Neste mês, o desembolso mensal com o programa foi de R$ 13,1 bilhões, R$ 2 bilhões a menos do pico em junho de 2023.

No pacote fiscal anunciado no fim de 2024, o governo projetou economizar R$ 2 bilhões com os novos mecanismos de controle do programa. Entre 2026 e 2030, as contas são de uma diminuição anual do gasto de R$ 3 bilhões, R$ 15 bilhões no total.

Em um cenário de busca de arrecadação para cumprimento da meta do novo arcabouço, uma possível redução do programa pode ser uma boa notícia aos cofres públicos.

"O Brasil tem dado avanços nos programas de transferência de renda, mas é necessário garantir que essas iniciativas sejam sustentáveis fiscalmente e que atendam de forma eficaz os mais pobres. O país precisa adotar uma abordagem equilibrada, que busque não apenas expandir, mas também melhorar a qualidade do gasto público em programas sociais", afirma Neri.

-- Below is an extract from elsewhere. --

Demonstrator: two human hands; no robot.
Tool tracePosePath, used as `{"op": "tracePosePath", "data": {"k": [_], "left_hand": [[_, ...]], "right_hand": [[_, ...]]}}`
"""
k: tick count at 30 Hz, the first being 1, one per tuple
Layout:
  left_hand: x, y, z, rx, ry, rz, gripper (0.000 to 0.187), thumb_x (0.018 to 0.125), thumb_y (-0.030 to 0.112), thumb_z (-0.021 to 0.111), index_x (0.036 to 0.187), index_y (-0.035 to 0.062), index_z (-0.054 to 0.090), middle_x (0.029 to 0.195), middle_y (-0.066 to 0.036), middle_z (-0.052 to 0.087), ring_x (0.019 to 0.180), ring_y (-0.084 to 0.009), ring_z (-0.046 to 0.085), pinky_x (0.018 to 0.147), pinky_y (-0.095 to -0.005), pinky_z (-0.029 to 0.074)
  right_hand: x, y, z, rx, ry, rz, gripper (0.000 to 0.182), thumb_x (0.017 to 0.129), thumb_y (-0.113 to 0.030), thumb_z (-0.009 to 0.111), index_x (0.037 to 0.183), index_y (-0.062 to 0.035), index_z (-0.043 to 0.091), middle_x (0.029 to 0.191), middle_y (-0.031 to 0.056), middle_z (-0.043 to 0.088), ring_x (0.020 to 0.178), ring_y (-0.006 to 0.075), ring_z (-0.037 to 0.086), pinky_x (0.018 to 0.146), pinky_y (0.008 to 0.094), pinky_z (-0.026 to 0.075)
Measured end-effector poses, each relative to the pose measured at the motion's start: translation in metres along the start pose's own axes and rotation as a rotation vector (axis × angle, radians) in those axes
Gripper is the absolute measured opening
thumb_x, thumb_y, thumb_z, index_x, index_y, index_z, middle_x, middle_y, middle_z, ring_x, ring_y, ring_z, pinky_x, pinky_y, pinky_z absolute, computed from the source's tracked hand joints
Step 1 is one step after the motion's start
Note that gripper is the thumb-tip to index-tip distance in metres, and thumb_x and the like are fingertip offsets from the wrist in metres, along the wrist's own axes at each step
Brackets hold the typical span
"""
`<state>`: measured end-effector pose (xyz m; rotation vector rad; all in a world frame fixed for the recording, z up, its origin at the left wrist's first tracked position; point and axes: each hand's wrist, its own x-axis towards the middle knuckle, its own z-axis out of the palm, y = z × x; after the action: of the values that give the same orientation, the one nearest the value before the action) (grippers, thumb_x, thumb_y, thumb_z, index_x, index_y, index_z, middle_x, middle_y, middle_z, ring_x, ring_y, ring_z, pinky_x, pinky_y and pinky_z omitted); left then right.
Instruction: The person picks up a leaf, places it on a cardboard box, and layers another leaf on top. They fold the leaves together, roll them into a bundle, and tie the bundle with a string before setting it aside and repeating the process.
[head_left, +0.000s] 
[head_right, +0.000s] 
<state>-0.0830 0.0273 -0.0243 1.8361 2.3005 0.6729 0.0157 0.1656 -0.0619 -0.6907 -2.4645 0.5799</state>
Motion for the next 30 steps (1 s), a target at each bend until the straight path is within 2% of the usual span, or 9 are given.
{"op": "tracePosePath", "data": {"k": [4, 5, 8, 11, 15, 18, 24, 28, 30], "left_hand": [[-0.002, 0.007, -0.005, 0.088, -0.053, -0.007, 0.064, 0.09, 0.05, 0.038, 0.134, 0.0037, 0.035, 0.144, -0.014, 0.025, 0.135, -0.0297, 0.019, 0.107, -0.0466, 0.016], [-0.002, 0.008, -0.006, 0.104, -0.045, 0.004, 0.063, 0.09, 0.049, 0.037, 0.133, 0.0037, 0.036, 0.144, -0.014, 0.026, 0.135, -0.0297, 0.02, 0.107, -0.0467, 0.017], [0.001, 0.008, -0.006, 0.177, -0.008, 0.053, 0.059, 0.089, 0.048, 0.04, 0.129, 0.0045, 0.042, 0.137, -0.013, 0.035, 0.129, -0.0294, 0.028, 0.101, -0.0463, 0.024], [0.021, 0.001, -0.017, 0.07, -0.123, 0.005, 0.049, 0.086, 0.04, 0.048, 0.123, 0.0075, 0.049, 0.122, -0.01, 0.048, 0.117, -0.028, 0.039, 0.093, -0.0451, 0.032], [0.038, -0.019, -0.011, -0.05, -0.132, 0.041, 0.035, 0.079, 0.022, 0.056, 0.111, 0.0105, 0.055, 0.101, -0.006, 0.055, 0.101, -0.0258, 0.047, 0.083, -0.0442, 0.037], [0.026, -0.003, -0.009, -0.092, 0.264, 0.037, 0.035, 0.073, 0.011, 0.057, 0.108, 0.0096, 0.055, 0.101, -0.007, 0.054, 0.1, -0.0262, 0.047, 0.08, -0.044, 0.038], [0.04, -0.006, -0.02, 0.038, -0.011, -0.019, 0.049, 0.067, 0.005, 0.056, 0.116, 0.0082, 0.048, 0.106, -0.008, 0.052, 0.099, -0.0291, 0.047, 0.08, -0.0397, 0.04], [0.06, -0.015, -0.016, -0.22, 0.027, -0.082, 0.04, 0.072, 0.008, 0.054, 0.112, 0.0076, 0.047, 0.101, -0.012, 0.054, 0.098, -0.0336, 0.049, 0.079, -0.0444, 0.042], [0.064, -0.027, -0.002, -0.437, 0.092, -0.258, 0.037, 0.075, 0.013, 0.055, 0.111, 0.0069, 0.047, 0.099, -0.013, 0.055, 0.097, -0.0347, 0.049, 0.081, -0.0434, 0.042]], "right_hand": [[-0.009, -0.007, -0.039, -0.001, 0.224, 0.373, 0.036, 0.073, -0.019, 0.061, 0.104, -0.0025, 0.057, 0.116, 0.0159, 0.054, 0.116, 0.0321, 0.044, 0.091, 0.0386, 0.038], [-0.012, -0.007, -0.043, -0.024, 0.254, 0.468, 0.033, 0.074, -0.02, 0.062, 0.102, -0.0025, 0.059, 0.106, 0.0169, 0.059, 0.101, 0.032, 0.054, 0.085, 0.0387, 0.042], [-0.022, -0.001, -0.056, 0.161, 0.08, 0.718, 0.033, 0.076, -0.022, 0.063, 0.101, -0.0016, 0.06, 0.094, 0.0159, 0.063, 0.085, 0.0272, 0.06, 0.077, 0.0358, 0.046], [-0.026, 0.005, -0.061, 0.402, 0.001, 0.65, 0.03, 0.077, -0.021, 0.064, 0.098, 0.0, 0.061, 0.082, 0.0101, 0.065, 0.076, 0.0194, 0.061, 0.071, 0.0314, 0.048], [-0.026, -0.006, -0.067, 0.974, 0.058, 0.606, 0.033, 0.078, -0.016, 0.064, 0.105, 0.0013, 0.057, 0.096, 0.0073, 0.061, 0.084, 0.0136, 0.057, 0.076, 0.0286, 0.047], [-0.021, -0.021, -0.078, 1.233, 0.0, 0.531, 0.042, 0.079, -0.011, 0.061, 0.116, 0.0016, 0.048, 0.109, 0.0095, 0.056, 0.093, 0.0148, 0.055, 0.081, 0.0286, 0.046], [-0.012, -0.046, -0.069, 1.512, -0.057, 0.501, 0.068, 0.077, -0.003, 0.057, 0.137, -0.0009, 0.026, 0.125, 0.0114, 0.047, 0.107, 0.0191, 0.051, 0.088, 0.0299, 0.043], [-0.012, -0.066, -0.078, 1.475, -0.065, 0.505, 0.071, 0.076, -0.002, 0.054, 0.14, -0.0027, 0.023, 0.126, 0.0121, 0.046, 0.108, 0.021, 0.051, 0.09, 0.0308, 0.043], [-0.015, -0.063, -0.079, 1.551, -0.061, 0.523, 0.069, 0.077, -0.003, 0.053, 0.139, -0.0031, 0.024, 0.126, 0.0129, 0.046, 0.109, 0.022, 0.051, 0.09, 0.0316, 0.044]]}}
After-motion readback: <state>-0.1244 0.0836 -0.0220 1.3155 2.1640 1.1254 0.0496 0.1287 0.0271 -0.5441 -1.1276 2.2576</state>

E o futuro do Bolsa Família?

Hoje, portanto, o Bolsa Família caminha para um de seus melhores desenhos, com caminho claro para o emprego e melhores ferramentas de controle de fraudes, segundo especialistas.

A avaliação é que, com o tempo, o número de famílias atendidas siga em queda, associado a um maior nível de "precisão" para alcançar quem realmente precisa.

"À medida que o Brasil melhora suas condições de mercado de trabalho e reduz a pobreza extrema, o Bolsa Família deve continuar a perder a necessidade de atender uma parcela maior da população", afirma Daniel Duque, economista e pesquisador da FGV-Ibre.

Duque afirma que é difícil precisar qual será o tamanho do programa nos próximos anos, mas é claro a tendência de queda.

O economista alerta que é natural que o número de beneficiários não caia todos os meses com a mesma magnitude como ocorreu neste mês.

"Mesmo com o crescimento do mercado de trabalho, ainda existam pessoas que dependem do Bolsa Família. É um processo estrutural, e essas pessoas podem demorar mais para sair do programa", diz.

Apesar da atual capilaridade, mais de 300 mil famílias que deveriam estar no programa seguem à margem dessa rede básica de proteção social.

Dados da Secretaria de Avaliação, Gestão da Informação e Cadastro Único (Segicad) apontam que, em julho de 2025, 302 mil famílias estão pré-habilitadas para receber o benefício, com uma queda no número desde janeiro, quando eram 565 mil.

O dado sugere, segundo especialistas, que o Brasil consegue diminuir o 'backlog' de pessoas que precisam do recurso e não estavam incluídas.

Duque afirma que o programa não deve ser ampliado para uma espécie de renda básica, uma vez que sua estrutura foi projetada para combater a pobreza extrema e deve seguir focado nesse objetivo.

"O programa de renda básica universal, que tem a ideia de garantir uma renda mínima para todos, exigiria uma estrutura completamente diferente e um valor menor para cada beneficiário. Além disso, a implementação de uma renda básica universal teria grandes desafios fiscais e econômicos", afirma.